**Exercise objective**
Both the line containing "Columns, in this" and the line containing "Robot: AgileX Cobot" belong to the span. Output exactly that span from the listing below, and nothing outside it.

**Source material**
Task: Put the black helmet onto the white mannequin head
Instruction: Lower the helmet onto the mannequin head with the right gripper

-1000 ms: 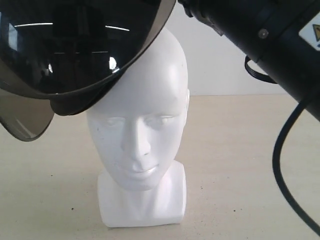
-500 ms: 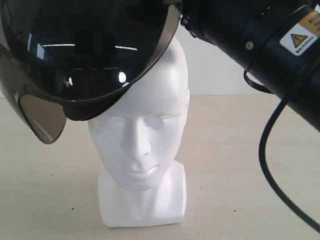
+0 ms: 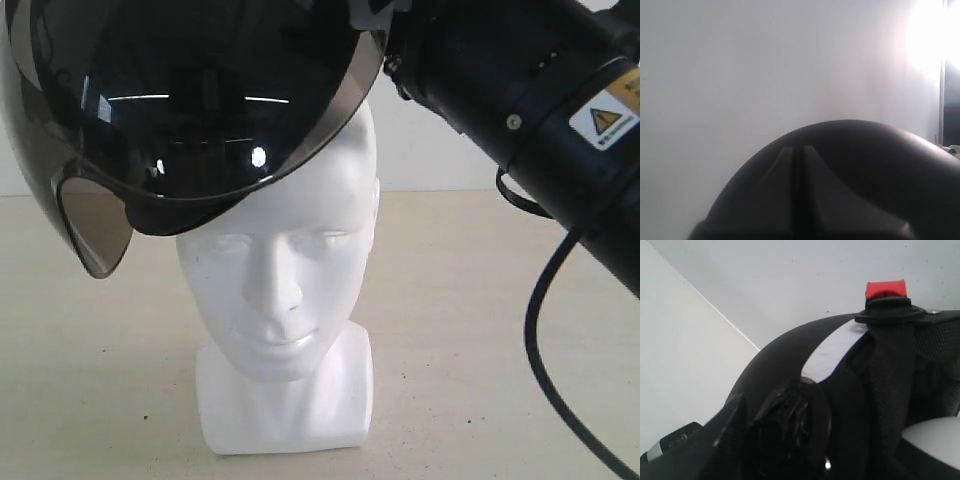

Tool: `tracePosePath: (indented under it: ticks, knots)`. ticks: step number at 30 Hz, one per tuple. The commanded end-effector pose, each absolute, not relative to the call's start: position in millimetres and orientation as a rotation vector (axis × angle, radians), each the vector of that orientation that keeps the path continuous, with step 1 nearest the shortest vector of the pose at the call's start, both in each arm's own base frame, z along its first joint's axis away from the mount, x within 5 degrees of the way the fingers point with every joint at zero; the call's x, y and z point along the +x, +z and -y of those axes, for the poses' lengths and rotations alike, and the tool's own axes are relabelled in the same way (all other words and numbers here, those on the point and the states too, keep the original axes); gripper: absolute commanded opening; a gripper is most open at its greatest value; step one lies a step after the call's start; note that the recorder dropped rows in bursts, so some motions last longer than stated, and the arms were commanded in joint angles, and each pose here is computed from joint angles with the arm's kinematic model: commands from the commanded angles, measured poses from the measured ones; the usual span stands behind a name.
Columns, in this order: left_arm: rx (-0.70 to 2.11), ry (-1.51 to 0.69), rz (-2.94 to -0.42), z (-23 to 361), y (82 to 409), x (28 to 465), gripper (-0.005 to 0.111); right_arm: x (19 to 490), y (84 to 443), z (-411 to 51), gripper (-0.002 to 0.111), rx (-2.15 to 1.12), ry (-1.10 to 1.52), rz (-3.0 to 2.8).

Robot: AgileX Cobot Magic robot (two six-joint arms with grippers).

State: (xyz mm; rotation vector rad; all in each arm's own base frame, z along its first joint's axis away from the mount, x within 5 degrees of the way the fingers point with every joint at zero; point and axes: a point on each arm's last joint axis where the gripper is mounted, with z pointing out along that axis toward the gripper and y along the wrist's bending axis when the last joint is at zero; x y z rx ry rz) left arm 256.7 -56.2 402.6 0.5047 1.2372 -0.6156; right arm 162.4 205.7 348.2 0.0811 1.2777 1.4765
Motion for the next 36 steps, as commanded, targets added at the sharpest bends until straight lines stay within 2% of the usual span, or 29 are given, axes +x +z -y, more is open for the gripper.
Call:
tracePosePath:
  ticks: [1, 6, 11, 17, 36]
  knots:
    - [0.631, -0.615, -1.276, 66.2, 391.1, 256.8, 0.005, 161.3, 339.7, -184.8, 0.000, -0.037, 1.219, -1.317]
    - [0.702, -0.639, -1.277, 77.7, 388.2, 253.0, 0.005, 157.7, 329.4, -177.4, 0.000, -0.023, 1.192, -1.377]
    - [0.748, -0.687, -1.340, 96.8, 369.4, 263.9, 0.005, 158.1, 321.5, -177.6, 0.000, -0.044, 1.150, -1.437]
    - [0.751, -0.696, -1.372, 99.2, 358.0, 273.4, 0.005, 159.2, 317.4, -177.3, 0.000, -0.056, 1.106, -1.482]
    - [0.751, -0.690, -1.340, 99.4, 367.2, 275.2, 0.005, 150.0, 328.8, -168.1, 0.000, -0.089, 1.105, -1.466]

**Response to this task**
Columns, in this order: left_arm: rx (-0.70 to 2.11), ry (-1.51 to 0.69), rz (-2.94 to -0.42), z (-23 to 361), y (82 to 409), x (28 to 465), gripper (-0.005 to 0.111); right_arm: x (19 to 490), y (84 to 443), z (-411 to 51), gripper (-0.002 to 0.111), rx (-2.15 to 1.12), ry (-1.10 to 1.52), rz (-3.0 to 2.8).

Robot: AgileX Cobot Magic robot (two six-joint arms with grippers).

No more output will be produced.